Ego Has Landed Tour
- Location: Europe
- Associated album: Life thru a Lens
- Start date: 15 May 1998
- End date: 29 August 1998
- No. of shows: 21

Robbie Williams concert chronology
- Show Off Must Go On Tour (1997); Ego Has Landed Tour (1998); One More for the Rogue Tour (1998–99);

= Ego Has Landed Tour =

1998 concert tour by Robbie Williams

The Ego Has Landed Tour was the second concert tour by the English recording artist, Robbie Williams. The tour promoted his debut album, Life thru a Lens, and saw Williams performing at bigger venues than his earlier Show Off Must Go On Tour.
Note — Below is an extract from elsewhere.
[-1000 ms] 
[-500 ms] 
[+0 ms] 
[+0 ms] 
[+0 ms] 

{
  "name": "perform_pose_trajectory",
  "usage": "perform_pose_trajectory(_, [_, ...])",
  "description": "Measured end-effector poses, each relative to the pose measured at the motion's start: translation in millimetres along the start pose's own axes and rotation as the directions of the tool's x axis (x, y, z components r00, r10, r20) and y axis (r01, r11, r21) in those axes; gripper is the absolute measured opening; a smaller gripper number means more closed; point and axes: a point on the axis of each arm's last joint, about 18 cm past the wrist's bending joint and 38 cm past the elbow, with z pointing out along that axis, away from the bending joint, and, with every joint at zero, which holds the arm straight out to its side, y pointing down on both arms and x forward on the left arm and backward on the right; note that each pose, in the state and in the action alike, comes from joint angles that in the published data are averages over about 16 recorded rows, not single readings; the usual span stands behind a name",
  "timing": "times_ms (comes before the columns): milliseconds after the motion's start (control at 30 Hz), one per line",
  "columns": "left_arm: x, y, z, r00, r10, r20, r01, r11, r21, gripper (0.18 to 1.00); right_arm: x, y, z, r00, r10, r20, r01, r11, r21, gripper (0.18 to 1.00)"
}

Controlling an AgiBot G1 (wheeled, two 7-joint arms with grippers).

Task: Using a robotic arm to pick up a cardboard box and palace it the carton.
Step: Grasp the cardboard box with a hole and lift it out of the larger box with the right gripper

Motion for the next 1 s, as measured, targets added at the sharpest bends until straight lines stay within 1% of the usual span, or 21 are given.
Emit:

The singer also performed at several UK music festivals during the summer of 1998.

==Setlist==
1. "Let Me Entertain You"
2. "I Wouldn't Normally Do This Kind of Thing"
3. "Clean"
4. "South of the Border"
5. "Baby Girl Window"
6. "One of God's Better People"
7. "There She Goes"
8. "Killing Me"
9. "Life Thru a Lens"
10. "Teenage Millionaire"
11. "Lazy Days"
12. "Ego a Go Go"
13. "Old Before I Die"
14. "Angels"
15. "Back for Good"

==Tour dates==

List of 1998 concerts
| Date | City | Country | Venue |
| 15 May 1998 | Treforest | Wales | The Basement |
| 16 May 1998 | Chalfont St Giles | England | Bucks College Student Union |
| 20 May 1998 | Manchester | Manchester Apollo |
| 21 May 1998 | Sheffield | Convocation Hall |
| 22 May 1998 | York | Barbican Centre |
| 25 May 1998 | Middlesbrough | Middlesbrough Town Hall |
| 26 May 1998 | Hull | Hull City Hall |
| 28 May 1998 | Blackburn | King Georges Hall |
| 30 May 1998 | Carlisle | The Sands Centre |
| 31 May 1998 | Bristol | Colston Hall |
| 3 June 1998 | London | London Forum |
4 June 1998
| 5 June 1998 | Birmingham | Aston Villa Leisure Centre |
| 8 June 1998 | London | Royal Albert Hall |
| 27 June 1998^{[A]} | Pilton | Worthy Farm |
| 28 June 1998^{[B]} | The Hague | Netherlands | Zuiderpark |
| 11 July 1998^{[C]} | Perth and Kinross | Scotland | Balado |
| 21 August 1998 | Liverpool | England | Royal Court Theatre |
| 22 August 1998^{[D]} | Leeds | Temple Newsam |
| 23 August 1998^{[D]} | Chelmsford | Hylands Park |
| 29 August 1998^{[E]} | Slane | Ireland | Slane Castle |

- Festivals and other miscellaneous performances
This concert was a part of the "Glastonbury Festival"
This concert was a part of "Parkpop"
This concert is a part of "T in the Park"
These concerts were a part of "V98"
This concert was a part of the "Slane Festival"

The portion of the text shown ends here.